Why do people use Foursquare?

The location-based social network which allows you to tell your “friends” when you “check in” to a location has 6 million users and is growing at 35,000 new users per day.

People use Foursquare for a number of reasons, e.g….

  • connect with friends
  • explore new places
  • get discounts from shops
  • earn badges for “fun”, like becoming the “Mayor” by checking in the most times

But where’s the fun? It seems to me that checking in to 4square is something you do when you’ve got nothing better to do, e.g. when you’re waiting in line for your coffee or you’re waiting for your fish and chips on a Friday night and they’re taking ages.

Or worse, when your date stands you up and you don’t want to sit there looking like a wally so you get your phone out and “check in” in the hope that you’ll become the Mayor of the Mexican restaurant you’re at. But unfortunately for you, now that Foursquare has been around for a while, you would need to check in about 2,000 times to become the Mayor. No consolation prize for you. But you might get one of the hundreds of other meaningless badges that Foursquare offers.

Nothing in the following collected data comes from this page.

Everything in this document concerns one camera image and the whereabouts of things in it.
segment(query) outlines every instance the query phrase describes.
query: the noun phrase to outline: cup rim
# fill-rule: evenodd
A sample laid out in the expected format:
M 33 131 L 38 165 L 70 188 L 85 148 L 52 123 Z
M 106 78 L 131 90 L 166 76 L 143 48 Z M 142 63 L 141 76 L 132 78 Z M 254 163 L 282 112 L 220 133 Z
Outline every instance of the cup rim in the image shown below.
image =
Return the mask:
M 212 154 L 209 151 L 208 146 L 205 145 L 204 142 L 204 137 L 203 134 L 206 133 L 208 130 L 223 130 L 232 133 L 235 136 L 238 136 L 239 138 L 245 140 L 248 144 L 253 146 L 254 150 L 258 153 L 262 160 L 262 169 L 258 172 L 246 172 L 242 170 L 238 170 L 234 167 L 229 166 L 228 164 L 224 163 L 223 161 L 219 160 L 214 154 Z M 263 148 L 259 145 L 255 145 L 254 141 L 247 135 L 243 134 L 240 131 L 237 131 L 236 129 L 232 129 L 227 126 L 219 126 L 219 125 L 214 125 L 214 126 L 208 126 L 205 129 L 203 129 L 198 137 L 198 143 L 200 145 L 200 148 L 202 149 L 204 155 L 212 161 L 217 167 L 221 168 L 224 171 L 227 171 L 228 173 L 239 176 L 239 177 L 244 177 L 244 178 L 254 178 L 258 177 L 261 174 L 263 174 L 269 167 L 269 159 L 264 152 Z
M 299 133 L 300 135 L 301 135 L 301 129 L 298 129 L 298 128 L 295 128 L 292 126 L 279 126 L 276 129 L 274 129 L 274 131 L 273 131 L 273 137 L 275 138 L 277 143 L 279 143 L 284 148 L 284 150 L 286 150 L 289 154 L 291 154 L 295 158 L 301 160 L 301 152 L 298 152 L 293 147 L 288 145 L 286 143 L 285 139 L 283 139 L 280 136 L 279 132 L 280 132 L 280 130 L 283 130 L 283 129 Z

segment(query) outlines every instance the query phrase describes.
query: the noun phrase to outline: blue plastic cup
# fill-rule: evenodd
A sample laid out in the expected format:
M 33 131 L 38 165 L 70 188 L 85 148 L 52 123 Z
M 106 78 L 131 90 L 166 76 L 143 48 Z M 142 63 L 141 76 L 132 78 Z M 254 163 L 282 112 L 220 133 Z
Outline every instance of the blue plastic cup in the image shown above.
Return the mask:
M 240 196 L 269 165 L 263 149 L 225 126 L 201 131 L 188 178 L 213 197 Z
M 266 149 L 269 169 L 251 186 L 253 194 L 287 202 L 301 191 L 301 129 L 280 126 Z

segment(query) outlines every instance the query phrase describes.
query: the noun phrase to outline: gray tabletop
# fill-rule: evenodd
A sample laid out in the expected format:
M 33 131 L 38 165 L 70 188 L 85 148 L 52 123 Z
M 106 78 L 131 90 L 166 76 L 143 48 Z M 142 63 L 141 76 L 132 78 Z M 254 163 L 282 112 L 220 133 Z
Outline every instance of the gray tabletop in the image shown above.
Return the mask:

And if you check in every time you go to Burger King or McDonald’s, your followers all get to see that your diet is like Morgan Spurlock out of Super Size Me.

I can sort of see the appeal if you lived in Manhattan where there are about 10,000 bars and restaurants crammed into an area the size of a football field. Foursquare might make catching up with friends and bar-hopping a bit easier and more fun, but this doesn’t translate to a place like New Zealand with our vanishingly small population density.